CORS Header Tester (Preflight Simulator)

CORS errors are the #1 confusing fetch() error: the browser blocks the response but your server is returning 200 OK with the data. The trick is that CORS rules are enforced by the browser, not the server — the server only sets headers, and the browser decides whether to expose the response to JS. This tool simulates exactly that decision: you input the request origin, method, and headers, plus the server's response headers, and it tells you whether a real browser would allow the request — and which header is missing if not.

Request (browser side)

Origin Method Credentials?

Custom request headers (one per line, name: value)

Server response headers

How to use the CORS Header Tester (Preflight Simulator)

Fill in the request (what your browser sends): the Origin header, HTTP method, custom headers, credentials mode. Then paste the server's response headers (use a tool like curl -v or browser DevTools → Network → Response Headers to grab them).

The tool checks each rule the browser enforces and lists what would pass / fail. If preflight is required (it usually is for POST + custom headers), it shows that step separately.

About CORS Header Tester (Preflight Simulator)

CORS (Cross-Origin Resource Sharing) is the W3C standard that lets browsers selectively relax the same-origin policy. By default, a page at https://app.example.com cannot read responses from https://api.example.com via fetch / XHR. The server can opt-in by sending response headers like Access-Control-Allow-Origin: https://app.example.com, telling the browser "this origin is allowed to read this response."

Two flavors:

Simple requests (GET/HEAD/POST with safe content types and no custom headers) — the browser sends the request directly, then checks the response's Access-Control-Allow-Origin.
Preflighted requests (everything else — PUT/DELETE/PATCH, custom headers like Authorization, content type other than application/x-www-form-urlencoded) — the browser sends an OPTIONS preflight first, asking "may I send method X with headers Y from origin Z?" If the server's preflight response allows it, the actual request goes out.

Credentials add complexity: credentials: "include" (cookies / Authorization sent cross-origin) requires Access-Control-Allow-Credentials: true AND Access-Control-Allow-Origin must be a specific origin (not *).

Common use cases

"Why is my fetch() failing?" — paste your request and server's headers, get a specific reason.
Configuring a new API — work out exactly which CORS headers you need.
Debugging preflight failures — many people miss that OPTIONS needs the same CORS headers as the actual request.
Verifying production matches dev — copy headers from prod and dev side-by-side.
Auditing CORS for security — checking that a permissive origin (*) isn't leaking sensitive data.

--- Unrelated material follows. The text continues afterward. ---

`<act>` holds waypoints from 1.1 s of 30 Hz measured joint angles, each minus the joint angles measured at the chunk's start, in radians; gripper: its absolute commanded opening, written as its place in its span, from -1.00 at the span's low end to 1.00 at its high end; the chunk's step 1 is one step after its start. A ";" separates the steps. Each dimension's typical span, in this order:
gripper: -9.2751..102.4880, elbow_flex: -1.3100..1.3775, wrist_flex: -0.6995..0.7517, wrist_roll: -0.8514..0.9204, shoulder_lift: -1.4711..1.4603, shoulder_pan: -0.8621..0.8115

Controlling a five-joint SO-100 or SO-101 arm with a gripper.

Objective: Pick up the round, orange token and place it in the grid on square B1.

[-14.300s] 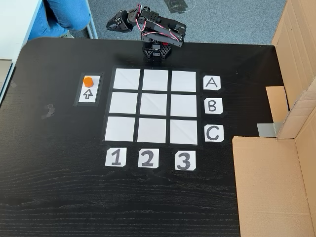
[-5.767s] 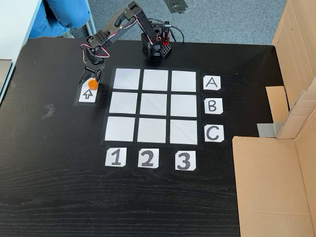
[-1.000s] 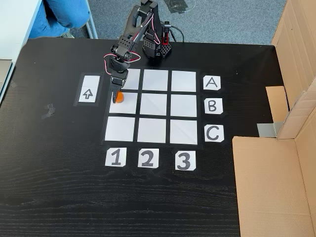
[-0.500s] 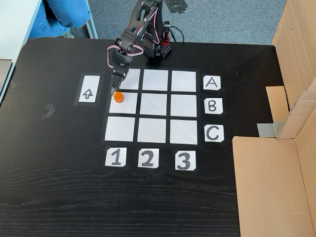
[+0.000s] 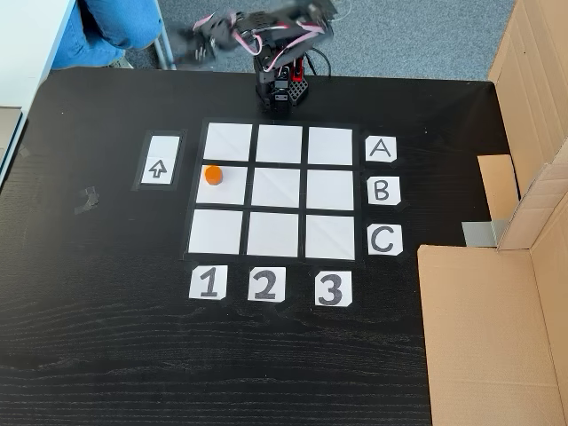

Frequently asked questions

Does this make actual HTTP requests?

No — it simulates the browser's CORS check logic locally. To test against a real server, use curl -H "Origin: ..." -v https://api.example.com/path.

When is OPTIONS preflight required?

When method is not GET/HEAD/POST, OR when custom headers (anything beyond a few "CORS-safelisted" ones like Accept, Content-Language) are sent, OR when Content-Type is anything other than the three safelisted forms.

Why does my API allow Origin: * but credentials still fail?

You cannot use Access-Control-Allow-Origin: * when Access-Control-Allow-Credentials: true. The browser refuses this combination by spec.

Is OPTIONS request cacheable?

Yes — Access-Control-Max-Age: N (seconds) tells the browser how long to cache the preflight response. Chrome caps this at 7200, Firefox at 86400.